The study included 240 people with moderate to severe depression. One group of 60 people received cognitive therapy, another group of 120 received an antidepressant drug (usually Paxil) and a third group of 60 received a placebo pill. The researchers said the patients in the cognitive therapy group attended two 50-minute sessions a week for the middle eight weeks and one session a week for the final four weeks of the study.
After eight weeks of treatment, response rates were 50 percent in the medication group, 43 percent in the cognitive group therapy and 25 percent in the placebo group. After 16 weeks of treatment, response rates were 58 percent for patients receiving either medication or cognitive therapy. Remission rates for patients receiving medication were 46 percent and for cognitive therapy groups they were 40 percent, indicating the effects of cognitive therapy might also last longer.
Refuting what the current American Psychiatric Association guidelines say, that “most moderately and severely depressed patients will require medication,” the study authors said it appears cognitive therapy with experienced cognitive therapists can be as effective as medications, even among more severely depressed outpatients.

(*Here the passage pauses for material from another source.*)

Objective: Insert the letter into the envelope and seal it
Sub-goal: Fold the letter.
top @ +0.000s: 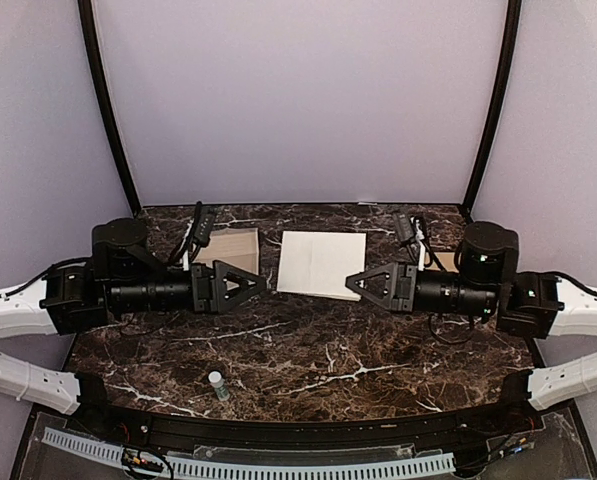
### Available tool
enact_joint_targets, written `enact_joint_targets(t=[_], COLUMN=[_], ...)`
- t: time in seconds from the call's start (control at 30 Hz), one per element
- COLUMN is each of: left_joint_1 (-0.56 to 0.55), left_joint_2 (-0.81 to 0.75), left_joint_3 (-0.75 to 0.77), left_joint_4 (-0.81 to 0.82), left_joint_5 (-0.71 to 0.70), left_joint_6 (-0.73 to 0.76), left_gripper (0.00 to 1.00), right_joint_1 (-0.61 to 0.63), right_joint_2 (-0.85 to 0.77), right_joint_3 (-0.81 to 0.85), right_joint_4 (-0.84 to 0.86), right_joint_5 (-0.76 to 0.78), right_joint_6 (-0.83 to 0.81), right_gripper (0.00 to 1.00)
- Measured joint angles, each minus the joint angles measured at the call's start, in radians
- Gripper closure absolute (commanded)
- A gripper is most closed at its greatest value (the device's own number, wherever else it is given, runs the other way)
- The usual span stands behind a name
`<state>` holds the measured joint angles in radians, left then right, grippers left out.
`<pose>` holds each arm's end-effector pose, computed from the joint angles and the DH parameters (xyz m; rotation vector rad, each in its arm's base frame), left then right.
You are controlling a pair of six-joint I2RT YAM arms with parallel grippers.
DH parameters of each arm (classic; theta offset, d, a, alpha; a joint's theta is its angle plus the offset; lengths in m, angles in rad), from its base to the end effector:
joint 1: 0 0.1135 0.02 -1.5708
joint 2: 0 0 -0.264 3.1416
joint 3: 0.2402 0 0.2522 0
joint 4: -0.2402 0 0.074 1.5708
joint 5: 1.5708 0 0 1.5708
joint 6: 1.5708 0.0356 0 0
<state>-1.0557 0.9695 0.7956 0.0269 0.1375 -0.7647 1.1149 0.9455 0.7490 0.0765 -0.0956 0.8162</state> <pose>0.1092 -0.2029 0.3319 0.3970 1.9109 -1.4097 0.0965 0.2045 0.3255 -0.3697 1.9043 1.4660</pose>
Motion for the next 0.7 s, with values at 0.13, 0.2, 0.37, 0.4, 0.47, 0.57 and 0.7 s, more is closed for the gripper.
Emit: enact_joint_targets(t=[0.13, 0.2, 0.37, 0.4, 0.47, 0.57, 0.7], left_joint_1=[0.01, 0.014, 0.014, 0.014, 0.014, 0.014, 0.013], left_joint_2=[-0.019, -0.021, -0.008, 0.0, 0.025, 0.078, 0.149], left_joint_3=[0.051, 0.087, 0.159, 0.171, 0.186, 0.192, 0.192], left_joint_4=[-0.133, -0.185, -0.249, -0.254, -0.258, -0.254, -0.251], left_joint_5=[-0.059, -0.077, -0.056, -0.043, -0.005, 0.08, 0.193], left_joint_6=[0.04, 0.068, 0.139, 0.153, 0.177, 0.203, 0.221], left_gripper=[0.14, 0.14, 0.11, 0.1, 0.09, 0.1, 0.09], right_joint_1=[-0.016, -0.017, -0.017, -0.016, -0.016, 0.001, 0.046], right_joint_2=[0.001, 0.001, 0.018, 0.024, 0.048, 0.095, 0.158], right_joint_3=[0.0, 0.0, 0.001, 0.001, 0.001, 0.006, 0.039], right_joint_4=[-0.113, -0.163, -0.23, -0.235, -0.236, -0.235, -0.235], right_joint_5=[-0.035, -0.059, -0.138, -0.154, -0.203, -0.26, -0.309], right_joint_6=[-0.023, -0.034, -0.051, -0.053, -0.056, -0.063, -0.082], right_gripper=[1.0, 1.0, 1.0, 1.0, 1.0, 1.0, 1.0])
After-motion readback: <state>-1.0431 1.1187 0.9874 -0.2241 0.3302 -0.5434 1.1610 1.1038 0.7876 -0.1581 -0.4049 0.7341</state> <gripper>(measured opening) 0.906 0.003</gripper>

Lead researchers Robert DeRubeis, a Penn psychologist, and Steven Hollon at Vanderbilt argued the American Psychiatric Association should change its treatment guidelines for moderate to severe depression, which currently call for antidepressants as the first-line treatment. Some experts think that unlike antidepressant drugs, the cognitive approach teaches patients to practice thinking about their ideas and how realistic they are, which provides the patients with skills to manage their lives better.
More experts and patients are concerned with the over-reliance on prescription drugs, especially given the deadly effects some drugs are associated to. Paxil has been the target of growing complaints and lawsuits, including its severe withdrawal effects. Last May, Paxil was one of ten antidepressant drugs whose manufacturers wrote notices to doctors informing them that patients “may experience worsening of their depression and/or the emergence of suicidal ideation and behavior.”
New York State Attorney General Eliot Spitzer filed court briefings against Paxil maker GlaxoSmithKline, stating the company deceived, defrauded and damaged the public with Paxil “by concealing critically important scientific studies on Paxil.” Because of withheld information, Spitzer said doctors’ decisions were impaired, exposing patients to risk of jeopardized healthcare. Spitzer made claims that four Paxil studies were suppressed, charging the company was part of a “dangerous industry practice”.
Despite any safety debates regarding Paxil and other antidepressant drugs, any depression treatment guideline changes are unlikely to happen soon, according to Dr. Laura Fochtmann, the guideline’s medical editor. The last time the guidelines were revised was in 2000 after a two-year process involving the analysis of all the available research. According to Fochtmann, revisions every time a new study comes cannot be made. Though many people continue to be wary of antidepressants, the use of prescription drugs is much more widely available and easier for many patients than cognitive therapy.